[GIVEN ENTRIES]
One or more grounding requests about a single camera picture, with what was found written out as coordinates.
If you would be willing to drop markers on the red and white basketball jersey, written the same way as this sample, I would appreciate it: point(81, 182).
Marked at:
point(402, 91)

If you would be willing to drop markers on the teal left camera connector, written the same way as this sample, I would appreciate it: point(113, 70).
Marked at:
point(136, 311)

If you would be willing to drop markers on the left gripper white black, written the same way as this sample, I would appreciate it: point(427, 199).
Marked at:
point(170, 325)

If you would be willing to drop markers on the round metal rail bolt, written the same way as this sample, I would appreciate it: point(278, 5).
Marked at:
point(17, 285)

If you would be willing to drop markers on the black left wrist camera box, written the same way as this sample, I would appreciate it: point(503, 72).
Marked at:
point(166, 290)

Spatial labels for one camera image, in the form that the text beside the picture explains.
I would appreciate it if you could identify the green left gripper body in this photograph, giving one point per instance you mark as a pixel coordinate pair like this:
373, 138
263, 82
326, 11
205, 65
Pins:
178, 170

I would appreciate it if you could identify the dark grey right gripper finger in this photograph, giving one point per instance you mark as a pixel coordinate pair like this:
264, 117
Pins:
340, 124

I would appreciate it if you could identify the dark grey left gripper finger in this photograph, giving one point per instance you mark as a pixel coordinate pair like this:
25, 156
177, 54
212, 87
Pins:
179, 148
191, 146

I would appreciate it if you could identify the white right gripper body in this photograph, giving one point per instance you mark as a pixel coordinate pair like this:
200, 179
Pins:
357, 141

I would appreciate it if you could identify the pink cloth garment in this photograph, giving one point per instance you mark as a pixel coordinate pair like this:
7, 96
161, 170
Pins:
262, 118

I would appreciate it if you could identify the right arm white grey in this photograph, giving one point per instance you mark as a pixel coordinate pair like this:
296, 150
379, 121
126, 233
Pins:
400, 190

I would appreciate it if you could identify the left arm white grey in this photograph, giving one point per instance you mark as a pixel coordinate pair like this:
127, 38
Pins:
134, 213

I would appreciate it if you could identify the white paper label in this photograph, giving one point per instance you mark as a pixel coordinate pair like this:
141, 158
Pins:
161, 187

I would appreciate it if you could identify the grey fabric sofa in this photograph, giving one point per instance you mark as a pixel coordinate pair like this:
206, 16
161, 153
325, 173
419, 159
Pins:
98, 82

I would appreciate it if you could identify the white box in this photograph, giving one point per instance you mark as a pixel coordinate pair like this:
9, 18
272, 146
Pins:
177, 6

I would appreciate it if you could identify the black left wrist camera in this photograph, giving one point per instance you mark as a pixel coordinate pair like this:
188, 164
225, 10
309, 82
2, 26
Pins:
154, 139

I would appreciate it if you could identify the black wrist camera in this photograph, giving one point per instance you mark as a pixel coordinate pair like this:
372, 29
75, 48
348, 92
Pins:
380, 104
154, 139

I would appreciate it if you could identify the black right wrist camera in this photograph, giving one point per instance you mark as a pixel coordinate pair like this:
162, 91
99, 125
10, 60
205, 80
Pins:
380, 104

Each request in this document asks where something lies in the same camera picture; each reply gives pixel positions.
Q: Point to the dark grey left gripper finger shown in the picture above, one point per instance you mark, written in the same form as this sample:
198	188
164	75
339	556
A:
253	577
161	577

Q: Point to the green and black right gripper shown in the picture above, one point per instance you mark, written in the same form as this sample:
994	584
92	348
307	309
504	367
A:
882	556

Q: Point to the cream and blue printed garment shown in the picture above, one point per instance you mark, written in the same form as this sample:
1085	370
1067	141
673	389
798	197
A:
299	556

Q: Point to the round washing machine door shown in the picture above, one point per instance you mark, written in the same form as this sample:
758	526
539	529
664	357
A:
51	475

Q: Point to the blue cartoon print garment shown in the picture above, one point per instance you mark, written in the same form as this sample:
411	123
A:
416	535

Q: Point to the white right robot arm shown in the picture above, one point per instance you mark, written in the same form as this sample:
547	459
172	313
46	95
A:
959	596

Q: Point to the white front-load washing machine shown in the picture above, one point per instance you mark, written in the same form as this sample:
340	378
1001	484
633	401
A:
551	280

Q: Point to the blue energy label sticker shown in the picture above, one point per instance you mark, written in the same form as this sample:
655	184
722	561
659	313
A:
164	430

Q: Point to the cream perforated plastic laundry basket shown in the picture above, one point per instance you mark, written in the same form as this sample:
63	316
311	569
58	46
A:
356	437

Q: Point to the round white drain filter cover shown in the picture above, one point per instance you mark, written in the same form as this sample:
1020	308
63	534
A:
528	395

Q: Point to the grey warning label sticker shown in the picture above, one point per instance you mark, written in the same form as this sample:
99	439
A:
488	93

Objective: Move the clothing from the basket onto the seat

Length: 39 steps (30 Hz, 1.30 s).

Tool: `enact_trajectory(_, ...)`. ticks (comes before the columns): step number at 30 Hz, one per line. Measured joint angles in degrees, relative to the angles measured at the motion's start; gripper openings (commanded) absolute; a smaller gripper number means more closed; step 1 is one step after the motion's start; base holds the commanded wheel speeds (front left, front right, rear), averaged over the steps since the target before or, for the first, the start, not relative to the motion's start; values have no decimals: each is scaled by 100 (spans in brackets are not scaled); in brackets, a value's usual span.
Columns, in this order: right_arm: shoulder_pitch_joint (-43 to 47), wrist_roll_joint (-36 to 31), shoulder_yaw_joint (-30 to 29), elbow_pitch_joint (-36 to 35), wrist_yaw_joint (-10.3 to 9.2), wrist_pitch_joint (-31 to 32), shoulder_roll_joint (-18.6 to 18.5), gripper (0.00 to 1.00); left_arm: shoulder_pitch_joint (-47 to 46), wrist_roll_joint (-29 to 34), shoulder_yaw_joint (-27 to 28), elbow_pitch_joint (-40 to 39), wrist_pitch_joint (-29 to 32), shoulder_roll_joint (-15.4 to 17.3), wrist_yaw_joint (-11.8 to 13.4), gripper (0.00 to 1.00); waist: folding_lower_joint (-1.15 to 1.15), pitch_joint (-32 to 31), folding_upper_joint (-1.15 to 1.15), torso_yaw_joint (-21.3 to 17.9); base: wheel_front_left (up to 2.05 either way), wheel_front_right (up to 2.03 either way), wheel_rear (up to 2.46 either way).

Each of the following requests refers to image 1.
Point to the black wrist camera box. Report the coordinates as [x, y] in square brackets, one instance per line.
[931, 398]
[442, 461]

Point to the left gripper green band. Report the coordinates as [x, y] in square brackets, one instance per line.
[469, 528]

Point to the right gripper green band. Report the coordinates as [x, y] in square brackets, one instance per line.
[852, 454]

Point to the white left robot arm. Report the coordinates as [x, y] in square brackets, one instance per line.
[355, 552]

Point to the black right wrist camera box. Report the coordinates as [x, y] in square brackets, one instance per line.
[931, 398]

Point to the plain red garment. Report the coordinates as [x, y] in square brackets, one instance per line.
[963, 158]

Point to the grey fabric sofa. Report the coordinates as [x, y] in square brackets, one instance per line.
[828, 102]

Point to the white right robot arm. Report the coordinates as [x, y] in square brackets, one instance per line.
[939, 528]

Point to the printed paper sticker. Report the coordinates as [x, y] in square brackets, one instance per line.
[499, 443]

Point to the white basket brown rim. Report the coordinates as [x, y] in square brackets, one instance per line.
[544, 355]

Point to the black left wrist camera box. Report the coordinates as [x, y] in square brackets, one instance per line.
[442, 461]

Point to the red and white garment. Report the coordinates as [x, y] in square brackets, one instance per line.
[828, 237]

* * *

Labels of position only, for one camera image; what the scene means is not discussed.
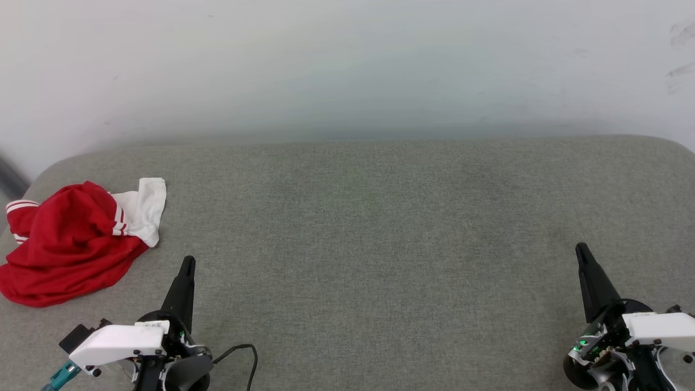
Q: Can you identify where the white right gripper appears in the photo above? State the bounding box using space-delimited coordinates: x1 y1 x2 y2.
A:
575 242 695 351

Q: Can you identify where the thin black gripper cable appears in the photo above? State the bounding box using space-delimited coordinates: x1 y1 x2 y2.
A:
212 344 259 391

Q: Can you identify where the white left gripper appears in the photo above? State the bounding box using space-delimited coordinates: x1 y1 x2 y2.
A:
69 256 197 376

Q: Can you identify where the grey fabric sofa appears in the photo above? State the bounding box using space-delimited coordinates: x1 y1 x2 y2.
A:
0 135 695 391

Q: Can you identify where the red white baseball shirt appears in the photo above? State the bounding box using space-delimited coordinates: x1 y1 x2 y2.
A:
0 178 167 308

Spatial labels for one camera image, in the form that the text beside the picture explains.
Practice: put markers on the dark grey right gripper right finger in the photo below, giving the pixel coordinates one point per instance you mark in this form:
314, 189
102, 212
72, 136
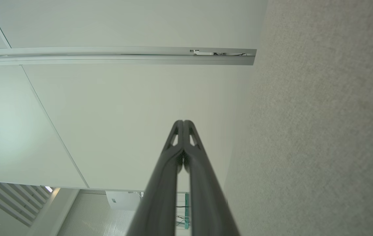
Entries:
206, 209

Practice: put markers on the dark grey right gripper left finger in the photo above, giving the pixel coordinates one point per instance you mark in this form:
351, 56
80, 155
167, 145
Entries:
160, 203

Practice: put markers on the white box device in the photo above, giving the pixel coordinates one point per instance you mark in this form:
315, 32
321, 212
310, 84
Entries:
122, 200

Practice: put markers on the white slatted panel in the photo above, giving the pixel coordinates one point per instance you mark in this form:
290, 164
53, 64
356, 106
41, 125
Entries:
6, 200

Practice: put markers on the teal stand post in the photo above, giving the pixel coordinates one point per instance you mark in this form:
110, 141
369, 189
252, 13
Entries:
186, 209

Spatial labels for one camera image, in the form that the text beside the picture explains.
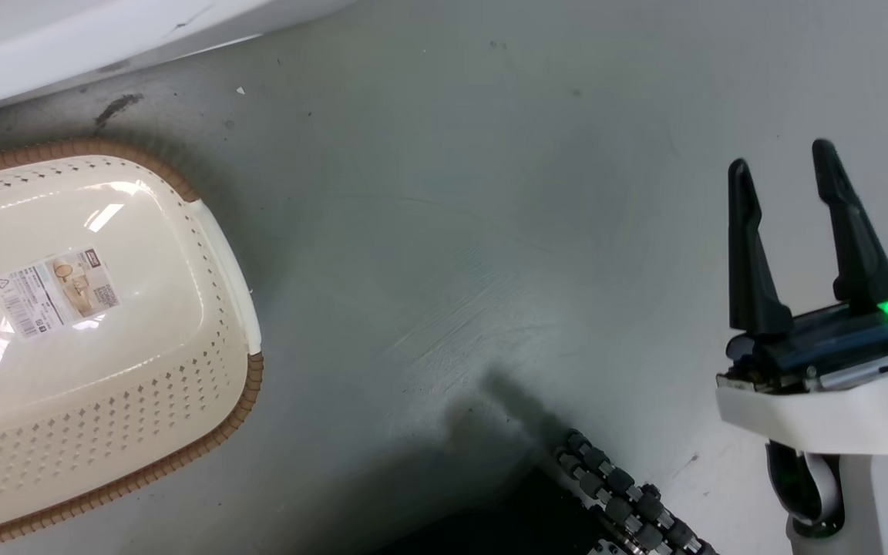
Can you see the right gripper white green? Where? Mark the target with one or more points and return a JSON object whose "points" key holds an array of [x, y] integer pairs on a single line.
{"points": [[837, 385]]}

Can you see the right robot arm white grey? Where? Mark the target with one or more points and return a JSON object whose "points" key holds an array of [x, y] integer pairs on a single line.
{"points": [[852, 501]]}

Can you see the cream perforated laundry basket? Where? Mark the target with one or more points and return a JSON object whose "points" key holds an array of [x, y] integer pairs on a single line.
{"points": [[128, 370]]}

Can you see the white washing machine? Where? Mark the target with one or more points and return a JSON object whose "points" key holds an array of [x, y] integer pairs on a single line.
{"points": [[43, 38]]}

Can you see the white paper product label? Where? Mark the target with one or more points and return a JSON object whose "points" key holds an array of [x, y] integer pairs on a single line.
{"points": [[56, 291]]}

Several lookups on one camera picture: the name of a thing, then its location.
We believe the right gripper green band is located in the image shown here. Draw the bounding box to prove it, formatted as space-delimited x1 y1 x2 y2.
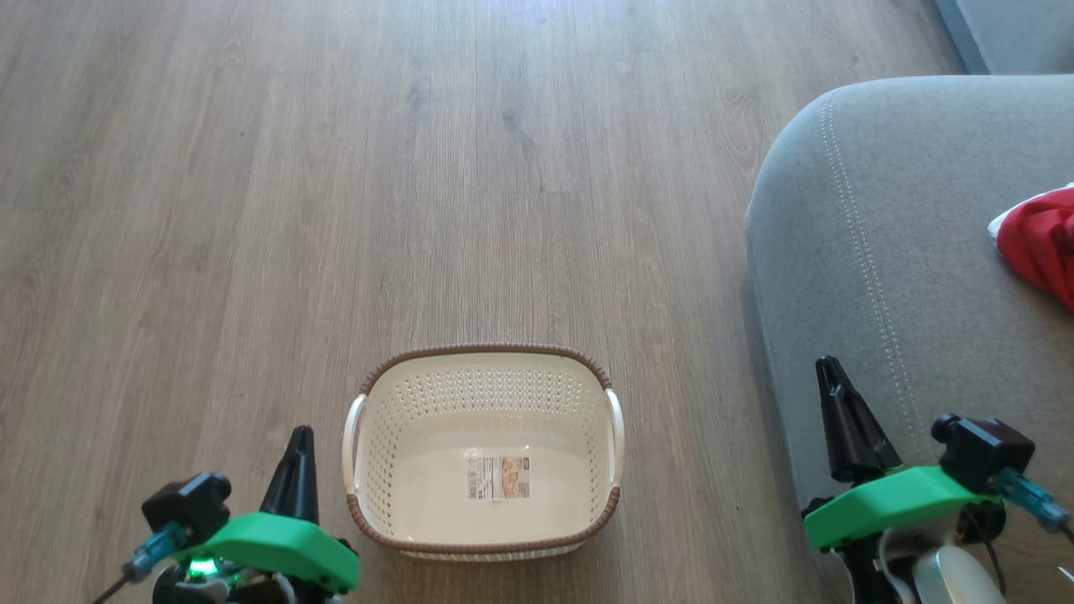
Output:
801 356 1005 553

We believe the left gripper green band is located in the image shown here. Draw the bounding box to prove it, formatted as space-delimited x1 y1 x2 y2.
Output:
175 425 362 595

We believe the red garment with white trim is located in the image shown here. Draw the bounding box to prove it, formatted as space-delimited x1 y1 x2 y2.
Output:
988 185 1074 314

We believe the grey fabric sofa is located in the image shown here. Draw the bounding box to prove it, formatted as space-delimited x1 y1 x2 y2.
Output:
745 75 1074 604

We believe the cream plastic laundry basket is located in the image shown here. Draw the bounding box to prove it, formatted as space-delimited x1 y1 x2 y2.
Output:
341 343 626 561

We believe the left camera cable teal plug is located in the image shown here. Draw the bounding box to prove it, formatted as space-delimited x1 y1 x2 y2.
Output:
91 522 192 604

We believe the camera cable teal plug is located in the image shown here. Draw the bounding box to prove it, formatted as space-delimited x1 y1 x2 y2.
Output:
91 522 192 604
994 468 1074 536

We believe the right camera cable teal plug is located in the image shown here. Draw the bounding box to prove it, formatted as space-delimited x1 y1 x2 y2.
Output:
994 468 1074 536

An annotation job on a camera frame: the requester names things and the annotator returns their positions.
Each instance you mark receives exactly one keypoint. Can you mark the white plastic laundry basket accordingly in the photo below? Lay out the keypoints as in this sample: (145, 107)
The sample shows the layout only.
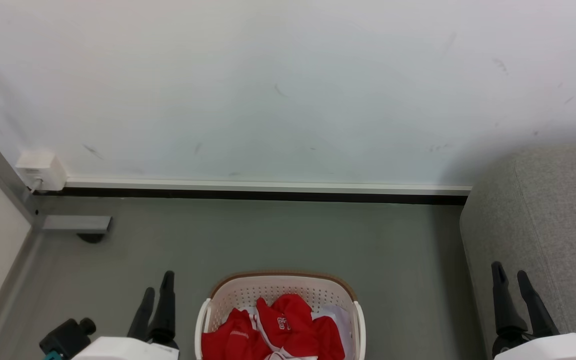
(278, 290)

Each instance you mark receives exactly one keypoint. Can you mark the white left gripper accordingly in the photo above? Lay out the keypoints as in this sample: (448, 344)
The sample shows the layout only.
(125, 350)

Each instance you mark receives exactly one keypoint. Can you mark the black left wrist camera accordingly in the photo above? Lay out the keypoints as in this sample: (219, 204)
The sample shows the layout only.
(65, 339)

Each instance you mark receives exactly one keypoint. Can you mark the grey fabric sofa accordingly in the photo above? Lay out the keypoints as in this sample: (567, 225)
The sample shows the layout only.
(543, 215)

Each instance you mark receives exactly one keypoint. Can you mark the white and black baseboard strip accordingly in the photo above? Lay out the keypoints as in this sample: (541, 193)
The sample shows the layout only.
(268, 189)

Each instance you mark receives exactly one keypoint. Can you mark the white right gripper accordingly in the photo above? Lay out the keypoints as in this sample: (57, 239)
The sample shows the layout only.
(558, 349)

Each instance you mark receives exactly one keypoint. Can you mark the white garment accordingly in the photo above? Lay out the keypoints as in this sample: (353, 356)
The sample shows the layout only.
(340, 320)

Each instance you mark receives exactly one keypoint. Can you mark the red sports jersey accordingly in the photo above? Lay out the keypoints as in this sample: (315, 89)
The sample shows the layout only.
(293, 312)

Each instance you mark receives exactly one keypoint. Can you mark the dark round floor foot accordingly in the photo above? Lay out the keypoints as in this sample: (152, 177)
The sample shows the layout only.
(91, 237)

* * *

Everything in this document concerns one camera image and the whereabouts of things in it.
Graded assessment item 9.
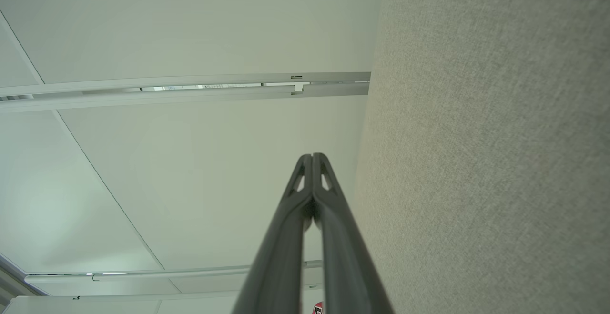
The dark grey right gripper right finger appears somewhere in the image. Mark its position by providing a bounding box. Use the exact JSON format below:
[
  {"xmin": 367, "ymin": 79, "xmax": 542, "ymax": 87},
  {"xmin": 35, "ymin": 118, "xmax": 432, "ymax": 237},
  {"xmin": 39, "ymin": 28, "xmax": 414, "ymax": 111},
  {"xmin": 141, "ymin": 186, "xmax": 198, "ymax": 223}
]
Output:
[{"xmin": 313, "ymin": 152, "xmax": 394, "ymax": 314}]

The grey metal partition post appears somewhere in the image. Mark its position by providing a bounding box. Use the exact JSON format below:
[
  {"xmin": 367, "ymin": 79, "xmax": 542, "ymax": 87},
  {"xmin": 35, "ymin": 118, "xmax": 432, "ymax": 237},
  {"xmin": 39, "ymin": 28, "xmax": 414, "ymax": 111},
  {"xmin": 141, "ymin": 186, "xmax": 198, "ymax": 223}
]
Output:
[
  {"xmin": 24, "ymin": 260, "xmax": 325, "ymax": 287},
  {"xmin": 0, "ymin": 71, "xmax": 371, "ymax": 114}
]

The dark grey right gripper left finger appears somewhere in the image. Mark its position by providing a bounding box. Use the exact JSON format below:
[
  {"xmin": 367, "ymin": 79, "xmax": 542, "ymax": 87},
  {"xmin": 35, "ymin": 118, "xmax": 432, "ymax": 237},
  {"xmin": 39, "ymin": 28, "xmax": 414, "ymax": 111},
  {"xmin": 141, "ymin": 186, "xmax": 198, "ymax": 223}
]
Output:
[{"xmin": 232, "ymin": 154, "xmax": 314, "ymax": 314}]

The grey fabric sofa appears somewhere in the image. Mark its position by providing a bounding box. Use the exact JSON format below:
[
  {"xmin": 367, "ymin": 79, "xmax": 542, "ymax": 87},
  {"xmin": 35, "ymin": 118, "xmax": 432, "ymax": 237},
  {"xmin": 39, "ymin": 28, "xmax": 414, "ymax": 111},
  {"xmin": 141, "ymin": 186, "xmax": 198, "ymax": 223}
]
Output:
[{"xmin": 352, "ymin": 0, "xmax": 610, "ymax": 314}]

[DIRECTIONS FOR THIS TASK]
Collect the lines of the records that include the string "cable".

[EXERCISE RESULT]
Q: Can you identify where the thin black gripper cable appears in the photo above? State the bounding box using space-delimited coordinates: x1 y1 x2 y2.
We believe the left camera cable teal plug is located in the image shown here. Draw the bounding box to prove it, formatted as space-delimited x1 y1 x2 y2.
We believe the camera cable teal plug is located in the image shown here. Draw the bounding box to prove it, formatted as space-delimited x1 y1 x2 y2.
We believe the right camera cable teal plug is located in the image shown here. Draw the bounding box to prove it, formatted as space-delimited x1 y1 x2 y2.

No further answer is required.